As revealed by the 2004 Taguba Report, a criminal investigation by the United States Army Criminal Investigation Command had already been underway since 2003 where many soldiers of the 320th Military Police Battalion had been charged under the Uniform Code of Military Justice with prisoner abuse. In 2004 articles describing the abuse, including pictures showing military personnel abusing prisoners, came to public attention, when a 60 Minutes II news report (April 28) and an article by Seymour M. Hersh in The New Yorker magazine (posted online on April 30 and published days later in the May 10 issue) reported the story. Janis Karpinski, the commander of Abu Ghraib, demoted for her lack of oversight regarding the abuse, estimated later that 90% of detainees in the prison were innocent.

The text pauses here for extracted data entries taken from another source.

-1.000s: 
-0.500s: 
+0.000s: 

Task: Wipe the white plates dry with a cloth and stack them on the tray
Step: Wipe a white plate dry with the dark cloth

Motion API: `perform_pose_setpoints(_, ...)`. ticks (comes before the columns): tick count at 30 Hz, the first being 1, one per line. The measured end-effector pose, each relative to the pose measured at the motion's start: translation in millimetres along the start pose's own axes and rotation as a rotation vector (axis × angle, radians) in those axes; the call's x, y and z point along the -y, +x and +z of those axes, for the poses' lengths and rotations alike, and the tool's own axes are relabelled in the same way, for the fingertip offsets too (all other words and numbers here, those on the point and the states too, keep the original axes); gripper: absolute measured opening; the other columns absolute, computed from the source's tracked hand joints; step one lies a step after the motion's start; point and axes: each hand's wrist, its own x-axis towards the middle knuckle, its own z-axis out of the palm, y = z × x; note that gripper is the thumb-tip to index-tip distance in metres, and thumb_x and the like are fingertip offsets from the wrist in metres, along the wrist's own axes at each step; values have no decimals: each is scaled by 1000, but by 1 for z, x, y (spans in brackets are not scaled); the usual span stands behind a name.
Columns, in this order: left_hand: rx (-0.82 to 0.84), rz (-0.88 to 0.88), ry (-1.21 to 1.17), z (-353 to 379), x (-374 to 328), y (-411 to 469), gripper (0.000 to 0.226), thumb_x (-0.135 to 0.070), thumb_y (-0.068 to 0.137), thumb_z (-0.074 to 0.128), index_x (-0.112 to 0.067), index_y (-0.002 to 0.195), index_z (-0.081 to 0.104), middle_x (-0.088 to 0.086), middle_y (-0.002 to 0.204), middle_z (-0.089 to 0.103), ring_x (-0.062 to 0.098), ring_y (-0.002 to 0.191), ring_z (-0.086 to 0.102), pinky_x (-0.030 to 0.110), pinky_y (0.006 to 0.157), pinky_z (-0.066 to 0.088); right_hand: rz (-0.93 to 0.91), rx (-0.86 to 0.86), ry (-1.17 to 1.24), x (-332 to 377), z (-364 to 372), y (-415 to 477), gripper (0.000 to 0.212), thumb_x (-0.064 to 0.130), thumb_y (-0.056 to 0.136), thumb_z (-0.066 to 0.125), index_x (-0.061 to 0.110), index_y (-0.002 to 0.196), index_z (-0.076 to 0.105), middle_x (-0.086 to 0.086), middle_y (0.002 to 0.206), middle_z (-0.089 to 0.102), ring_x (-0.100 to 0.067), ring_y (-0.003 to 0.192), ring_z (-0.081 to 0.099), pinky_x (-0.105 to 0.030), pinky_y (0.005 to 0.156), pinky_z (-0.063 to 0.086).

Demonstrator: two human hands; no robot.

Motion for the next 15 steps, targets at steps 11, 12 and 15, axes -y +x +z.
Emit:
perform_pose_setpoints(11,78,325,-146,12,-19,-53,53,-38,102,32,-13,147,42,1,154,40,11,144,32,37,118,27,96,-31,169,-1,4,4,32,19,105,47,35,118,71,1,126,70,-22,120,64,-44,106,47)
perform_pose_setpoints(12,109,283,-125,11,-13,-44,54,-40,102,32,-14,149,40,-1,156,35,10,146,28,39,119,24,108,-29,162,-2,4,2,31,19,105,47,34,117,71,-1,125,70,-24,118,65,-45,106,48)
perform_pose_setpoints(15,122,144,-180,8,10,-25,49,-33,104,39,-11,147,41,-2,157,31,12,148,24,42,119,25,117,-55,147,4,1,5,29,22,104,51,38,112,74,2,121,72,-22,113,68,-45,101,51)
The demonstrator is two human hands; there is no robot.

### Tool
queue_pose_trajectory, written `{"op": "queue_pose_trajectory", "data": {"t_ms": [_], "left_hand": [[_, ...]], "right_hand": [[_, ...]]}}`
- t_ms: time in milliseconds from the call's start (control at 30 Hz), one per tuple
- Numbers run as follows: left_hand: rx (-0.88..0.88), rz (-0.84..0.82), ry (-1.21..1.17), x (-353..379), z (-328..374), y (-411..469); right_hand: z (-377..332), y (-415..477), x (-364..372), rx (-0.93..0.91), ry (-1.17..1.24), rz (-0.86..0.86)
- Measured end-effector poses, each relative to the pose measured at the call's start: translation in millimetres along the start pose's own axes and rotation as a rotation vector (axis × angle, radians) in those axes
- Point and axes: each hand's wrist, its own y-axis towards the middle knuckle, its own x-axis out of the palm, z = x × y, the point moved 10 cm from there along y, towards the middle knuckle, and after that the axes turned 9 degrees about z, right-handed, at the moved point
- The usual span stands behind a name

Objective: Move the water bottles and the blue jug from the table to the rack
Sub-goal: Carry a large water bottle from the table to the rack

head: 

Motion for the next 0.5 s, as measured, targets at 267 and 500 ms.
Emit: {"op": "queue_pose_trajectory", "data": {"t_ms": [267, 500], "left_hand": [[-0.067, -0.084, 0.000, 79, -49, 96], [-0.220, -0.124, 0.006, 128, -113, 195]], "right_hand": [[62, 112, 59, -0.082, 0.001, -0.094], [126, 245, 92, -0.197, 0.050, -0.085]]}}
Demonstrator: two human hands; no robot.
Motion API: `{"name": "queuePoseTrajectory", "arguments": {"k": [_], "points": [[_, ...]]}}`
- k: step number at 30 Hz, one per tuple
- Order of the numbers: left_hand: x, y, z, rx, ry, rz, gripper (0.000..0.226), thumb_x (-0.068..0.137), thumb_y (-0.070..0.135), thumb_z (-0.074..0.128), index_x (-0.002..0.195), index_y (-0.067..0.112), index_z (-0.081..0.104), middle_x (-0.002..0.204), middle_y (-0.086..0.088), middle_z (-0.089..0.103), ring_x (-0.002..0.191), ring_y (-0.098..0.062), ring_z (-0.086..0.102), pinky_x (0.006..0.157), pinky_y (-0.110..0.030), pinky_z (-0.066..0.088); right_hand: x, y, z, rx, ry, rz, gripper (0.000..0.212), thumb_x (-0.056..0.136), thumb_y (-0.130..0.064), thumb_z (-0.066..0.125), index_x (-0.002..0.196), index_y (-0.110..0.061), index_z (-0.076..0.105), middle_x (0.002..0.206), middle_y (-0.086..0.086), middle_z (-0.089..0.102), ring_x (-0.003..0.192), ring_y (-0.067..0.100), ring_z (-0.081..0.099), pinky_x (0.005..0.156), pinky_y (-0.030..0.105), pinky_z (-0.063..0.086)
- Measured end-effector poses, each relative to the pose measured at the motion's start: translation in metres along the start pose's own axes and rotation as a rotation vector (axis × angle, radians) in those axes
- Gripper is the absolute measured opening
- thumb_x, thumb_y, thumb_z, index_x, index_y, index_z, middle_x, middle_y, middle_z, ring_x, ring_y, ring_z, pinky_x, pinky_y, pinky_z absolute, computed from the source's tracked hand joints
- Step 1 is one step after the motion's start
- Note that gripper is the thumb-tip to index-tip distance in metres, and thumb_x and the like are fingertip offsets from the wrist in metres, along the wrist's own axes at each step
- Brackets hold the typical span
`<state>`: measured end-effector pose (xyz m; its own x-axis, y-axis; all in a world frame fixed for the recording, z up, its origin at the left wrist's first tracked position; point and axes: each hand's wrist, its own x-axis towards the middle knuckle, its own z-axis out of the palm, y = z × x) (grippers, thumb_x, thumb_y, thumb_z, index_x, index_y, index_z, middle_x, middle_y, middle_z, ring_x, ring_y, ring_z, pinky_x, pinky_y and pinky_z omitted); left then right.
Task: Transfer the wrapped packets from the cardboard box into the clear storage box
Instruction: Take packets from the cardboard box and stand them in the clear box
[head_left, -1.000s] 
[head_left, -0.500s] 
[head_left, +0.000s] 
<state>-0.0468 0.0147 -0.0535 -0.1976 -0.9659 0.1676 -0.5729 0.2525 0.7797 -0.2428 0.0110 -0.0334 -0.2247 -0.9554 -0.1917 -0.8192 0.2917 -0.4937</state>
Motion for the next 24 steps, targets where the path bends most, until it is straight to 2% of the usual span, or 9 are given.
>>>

The United States Department of Defense removed seventeen soldiers and officers from duty, and eleven soldiers were charged with dereliction of duty, maltreatment, aggravated assault and battery. Between May 2004 and March 2006, eleven soldiers were convicted in courts-martial, sentenced to military prison, and dishonorably discharged from service. Two soldiers, Specialist Charles Graner, and his former fiancée, Specialist Lynndie England, were sentenced to ten years and three years in prison, respectively, in trials ending on January 14, 2005 and September 26, 2005. The commanding officer at the prison, Brigadier General Janis Karpinski, was demoted to the rank of colonel on May 5, 2005. Col. Karpinski has denied knowledge of the abuses, claiming that the interrogations were authorized by her superiors and performed by subcontractors, and that she was not even allowed entry into the interrogation rooms.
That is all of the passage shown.